Lu dans le 20 Minutes du 18/02/2010 :
Les apiculteurs ne sont pas à la fête.
Après le Gaucho, un pesticide accusé de tuer les abeilles, le ministère de l’Agriculture vient d’autoriser pour la troisième année consécutive l’utilisation du Cruiser. Il s’apprête à homologuer le Proteus pour les semis de printemps.
Ces produits, destinés aux champs de céréales, de pommes de terre, et de colza, appartiennent à la famille des néonicotinoïdes, soupçonnés de s’attaquer au système nerveux des abeilles et dont les effets durent au-delà de leur dispersion dans les champs. Ces insecticides dits à « haute persistance » se retrouvent du semis à la floraison mais aussi au stade de la « guttation », quand les plants secrètent un liquide devenu toxique qui tue les insectes butineurs en quelques minutes. « On retrouve alors nos abeilles mortes en plein champ.
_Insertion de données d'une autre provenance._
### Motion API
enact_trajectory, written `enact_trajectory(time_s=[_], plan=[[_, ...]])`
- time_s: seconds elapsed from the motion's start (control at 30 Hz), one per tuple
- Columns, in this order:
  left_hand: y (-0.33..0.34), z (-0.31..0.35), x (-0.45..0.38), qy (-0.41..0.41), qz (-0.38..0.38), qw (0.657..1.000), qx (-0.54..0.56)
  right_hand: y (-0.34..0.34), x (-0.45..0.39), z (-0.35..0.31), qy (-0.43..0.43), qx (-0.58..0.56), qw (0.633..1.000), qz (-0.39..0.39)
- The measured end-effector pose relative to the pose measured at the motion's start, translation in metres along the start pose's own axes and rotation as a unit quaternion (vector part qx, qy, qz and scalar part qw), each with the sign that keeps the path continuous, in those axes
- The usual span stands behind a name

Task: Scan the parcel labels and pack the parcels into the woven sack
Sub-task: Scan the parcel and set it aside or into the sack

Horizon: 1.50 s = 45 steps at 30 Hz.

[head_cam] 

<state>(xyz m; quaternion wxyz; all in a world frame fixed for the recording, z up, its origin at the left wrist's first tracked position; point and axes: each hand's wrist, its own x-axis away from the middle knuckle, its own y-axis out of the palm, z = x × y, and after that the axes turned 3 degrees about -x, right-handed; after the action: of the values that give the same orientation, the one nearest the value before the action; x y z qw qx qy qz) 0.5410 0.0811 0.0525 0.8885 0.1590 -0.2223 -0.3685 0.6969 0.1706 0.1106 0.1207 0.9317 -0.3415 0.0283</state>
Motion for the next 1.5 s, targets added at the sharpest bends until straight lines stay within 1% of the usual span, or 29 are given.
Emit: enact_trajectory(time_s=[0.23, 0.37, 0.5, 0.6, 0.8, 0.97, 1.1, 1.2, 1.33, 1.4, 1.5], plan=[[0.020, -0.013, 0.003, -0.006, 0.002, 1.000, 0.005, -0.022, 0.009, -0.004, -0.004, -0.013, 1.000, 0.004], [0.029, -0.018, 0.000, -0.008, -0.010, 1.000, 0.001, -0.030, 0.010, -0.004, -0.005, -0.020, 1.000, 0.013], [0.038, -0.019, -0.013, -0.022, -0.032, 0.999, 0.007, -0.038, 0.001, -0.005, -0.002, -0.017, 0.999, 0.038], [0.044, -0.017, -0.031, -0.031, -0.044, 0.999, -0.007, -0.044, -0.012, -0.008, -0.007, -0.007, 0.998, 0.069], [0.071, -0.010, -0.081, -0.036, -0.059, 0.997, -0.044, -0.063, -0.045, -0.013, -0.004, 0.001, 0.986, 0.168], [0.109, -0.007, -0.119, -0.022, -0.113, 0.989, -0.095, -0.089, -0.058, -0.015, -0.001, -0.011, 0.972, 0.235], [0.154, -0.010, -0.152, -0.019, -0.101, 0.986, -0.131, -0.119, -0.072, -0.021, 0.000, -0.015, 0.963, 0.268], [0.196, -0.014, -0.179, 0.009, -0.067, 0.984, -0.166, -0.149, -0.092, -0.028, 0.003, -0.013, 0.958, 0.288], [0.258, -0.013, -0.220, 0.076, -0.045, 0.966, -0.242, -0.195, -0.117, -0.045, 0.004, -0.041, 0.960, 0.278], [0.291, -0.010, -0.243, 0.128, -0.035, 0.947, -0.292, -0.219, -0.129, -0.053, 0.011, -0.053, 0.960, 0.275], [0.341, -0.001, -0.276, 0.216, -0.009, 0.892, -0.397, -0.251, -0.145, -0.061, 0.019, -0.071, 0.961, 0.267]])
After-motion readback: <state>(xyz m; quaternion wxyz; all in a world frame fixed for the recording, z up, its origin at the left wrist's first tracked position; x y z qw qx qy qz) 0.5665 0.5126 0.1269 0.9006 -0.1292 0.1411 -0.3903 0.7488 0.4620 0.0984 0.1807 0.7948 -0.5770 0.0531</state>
Mais pour les pouvoirs publics, qui ne prennent en compte que les mortalités aiguës, ça ne compte pas », déplore Sophie Dugué, spécialiste des pesticides à l’Union nationale des apiculteurs français (Unaf) et apicultrice dans la Sarthe.
L’Unaf demande le retrait immédiat du marché de tous les pesticides à base de néonicotinoïdes, s’appuyant sur une récente étude de l’Inra qui met en cause ces produits dans la disparition des abeilles. Car depuis lles années 1990, les apiculteurs observent une surmortalité – de 20 à 30 % dans les zones de grandes cultures . En 2005, 32 000 des 40 000 tonnes de miel consommées en France étaient d’origine française ; trois ans plus tard, la production hexagonale atteignait péniblement les 20 000 tonnes.
Restrictions :
Si l'Agence française de sécurité sanitaire des aliments a donné un nouvel avis favorable au Cruiser, ouvrant la voie à son autorisation de mise sur le marché, il est assorti de « conditions strictes d’utilisation ». Les apiculteurs contestent la durée de cette homologation. « Le ministère n’étant pas capable de garantir l’innocuité du Cruiser pour la période normale de dix ans, il détourne la loi en l’autorisant un an », indique l’Unaf, qui veut en appeler au Conseil d’Etat.